**What you are asked to do**.
If a line in the listing below holds the word "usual", it counts toward the total; report that total alone.

◆ ◆ ◆

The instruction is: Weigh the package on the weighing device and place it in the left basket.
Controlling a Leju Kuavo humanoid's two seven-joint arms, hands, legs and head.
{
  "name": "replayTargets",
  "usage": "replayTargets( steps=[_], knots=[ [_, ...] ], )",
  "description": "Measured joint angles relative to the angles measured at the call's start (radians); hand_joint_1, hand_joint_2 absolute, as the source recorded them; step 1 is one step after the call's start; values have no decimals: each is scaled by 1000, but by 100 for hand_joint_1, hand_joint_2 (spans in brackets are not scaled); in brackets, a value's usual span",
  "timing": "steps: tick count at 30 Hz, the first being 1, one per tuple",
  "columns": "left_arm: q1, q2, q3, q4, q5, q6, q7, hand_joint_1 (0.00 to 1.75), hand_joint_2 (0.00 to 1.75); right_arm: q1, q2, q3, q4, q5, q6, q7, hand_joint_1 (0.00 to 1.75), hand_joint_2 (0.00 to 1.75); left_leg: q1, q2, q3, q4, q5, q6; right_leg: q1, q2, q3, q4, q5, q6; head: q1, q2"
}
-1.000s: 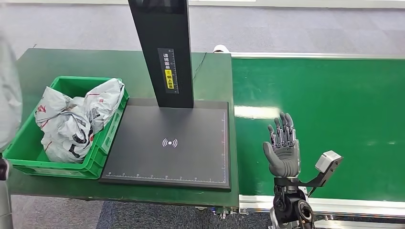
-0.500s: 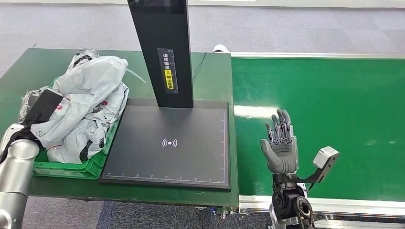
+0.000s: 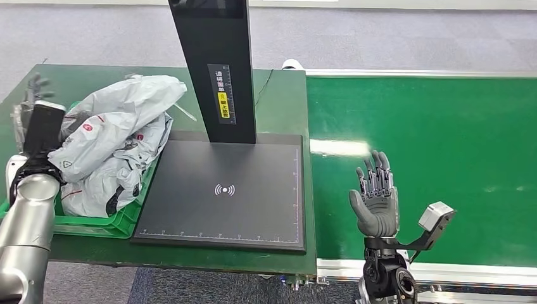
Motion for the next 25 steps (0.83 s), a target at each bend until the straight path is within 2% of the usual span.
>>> replayTargets(
  steps=[3, 8, 12, 17, 25],
  knots=[
    [52, -23, 26, -102, 75, 61, -43, 0, 175, 0, 0, 0, 0, -1, -10, 2, 0, 175, 0, 0, 0, 0, 0, 0, 0, 0, 0, 0, 0, 0, 0, 0],
    [207, -66, 53, -305, 146, 140, -118, 0, 175, 8, 1, -1, 0, -3, -17, -5, 0, 175, 0, 0, 0, 0, -1, 0, 0, 0, -1, 0, 0, 0, 0, 0],
    [335, -114, 74, -453, 164, 182, -168, 0, 175, 21, 1, -2, 0, 0, -24, -10, 0, 175, 0, 0, 0, 0, -1, 0, 0, 0, -1, 0, 0, 0, 0, 0],
    [446, -165, 92, -582, 157, 223, -215, 0, 175, 30, 6, -3, -1, 11, -27, -14, 0, 175, 0, 0, 0, 0, -1, 0, 0, 0, 0, -1, 0, 0, 0, 0],
    [657, -282, 93, -831, 203, 341, -426, 0, 175, 47, 8, -6, -10, 5, -36, -13, 0, 175, 0, 0, 0, 0, -2, 0, 0, 0, 0, -1, -1, 0, 0, 0]
  ],
)
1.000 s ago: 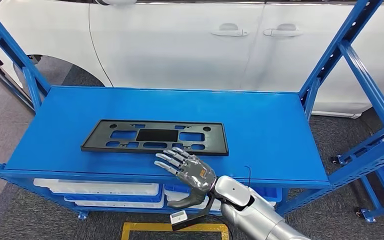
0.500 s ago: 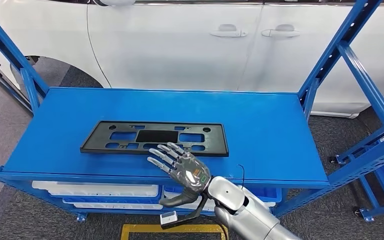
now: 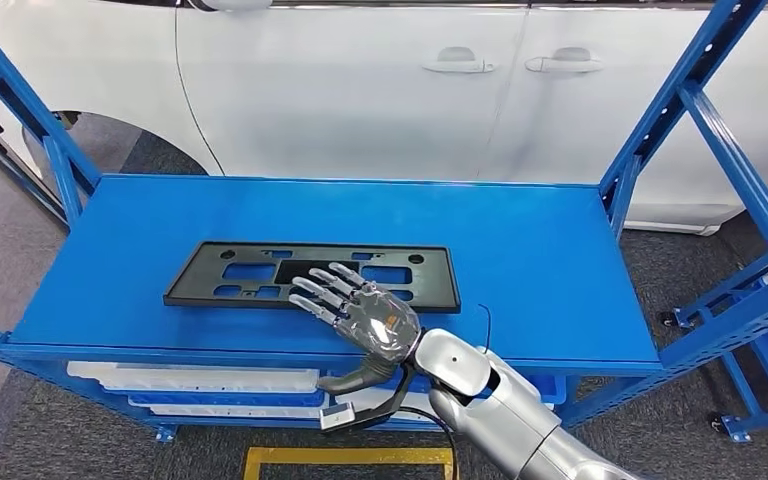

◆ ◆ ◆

**Task answer**.
2